■ **Activity**
Each line below has to be output exactly, from first to last.
_ _ _
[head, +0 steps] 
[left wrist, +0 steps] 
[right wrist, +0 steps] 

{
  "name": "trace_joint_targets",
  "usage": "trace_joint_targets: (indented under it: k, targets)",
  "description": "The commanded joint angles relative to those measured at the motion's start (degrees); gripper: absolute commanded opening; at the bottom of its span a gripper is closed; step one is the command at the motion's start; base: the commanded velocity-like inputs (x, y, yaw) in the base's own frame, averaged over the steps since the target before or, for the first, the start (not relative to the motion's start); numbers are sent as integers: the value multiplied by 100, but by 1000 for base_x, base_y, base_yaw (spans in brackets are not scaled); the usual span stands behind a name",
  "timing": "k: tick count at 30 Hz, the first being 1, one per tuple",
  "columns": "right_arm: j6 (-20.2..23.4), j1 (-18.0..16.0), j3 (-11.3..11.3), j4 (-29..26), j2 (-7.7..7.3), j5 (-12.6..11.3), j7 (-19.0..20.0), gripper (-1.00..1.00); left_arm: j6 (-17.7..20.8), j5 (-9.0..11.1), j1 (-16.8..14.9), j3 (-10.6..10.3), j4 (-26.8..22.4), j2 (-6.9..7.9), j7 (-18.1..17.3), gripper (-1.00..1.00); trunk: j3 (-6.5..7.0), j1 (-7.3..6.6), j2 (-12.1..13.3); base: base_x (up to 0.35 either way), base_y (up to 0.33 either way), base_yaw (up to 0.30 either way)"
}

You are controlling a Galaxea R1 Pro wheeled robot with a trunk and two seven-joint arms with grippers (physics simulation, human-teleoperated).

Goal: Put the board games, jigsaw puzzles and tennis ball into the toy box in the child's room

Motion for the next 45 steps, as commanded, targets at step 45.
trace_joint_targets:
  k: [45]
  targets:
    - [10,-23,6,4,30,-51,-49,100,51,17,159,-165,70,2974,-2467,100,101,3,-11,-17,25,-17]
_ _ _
■ **Result below**
[head, +0 steps] 
[left wrist, +0 steps] 
[right wrist, +0 steps] 

{
  "name": "trace_joint_targets",
  "usage": "trace_joint_targets: (indented under it: k, targets)",
  "description": "The commanded joint angles relative to those measured at the motion's start (degrees); gripper: absolute commanded opening; at the bottom of its span a gripper is closed; step one is the command at the motion's start; base: the commanded velocity-like inputs (x, y, yaw) in the base's own frame, averaged over the steps since the target before or, for the first, the start (not relative to the motion's start); numbers are sent as integers: the value multiplied by 100, but by 1000 for base_x, base_y, base_yaw (spans in brackets are not scaled); the usual span stands behind a name",
  "timing": "k: tick count at 30 Hz, the first being 1, one per tuple",
  "columns": "right_arm: j6 (-20.2..23.4), j1 (-18.0..16.0), j3 (-11.3..11.3), j4 (-29..26), j2 (-7.7..7.3), j5 (-12.6..11.3), j7 (-19.0..20.0), gripper (-1.00..1.00); left_arm: j6 (-17.7..20.8), j5 (-9.0..11.1), j1 (-16.8..14.9), j3 (-10.6..10.3), j4 (-26.8..22.4), j2 (-6.9..7.9), j7 (-18.1..17.3), gripper (-1.00..1.00); trunk: j3 (-6.5..7.0), j1 (-7.3..6.6), j2 (-12.1..13.3); base: base_x (up to 0.35 either way), base_y (up to 0.33 either way), base_yaw (up to 0.30 either way)"
}

You are controlling a Galaxea R1 Pro wheeled robot with a trunk and two seven-joint arms with grippers (physics simulation, human-teleoperated).

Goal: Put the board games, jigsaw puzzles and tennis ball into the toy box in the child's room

Motion for the next 45 steps, as commanded, targets at step 45.
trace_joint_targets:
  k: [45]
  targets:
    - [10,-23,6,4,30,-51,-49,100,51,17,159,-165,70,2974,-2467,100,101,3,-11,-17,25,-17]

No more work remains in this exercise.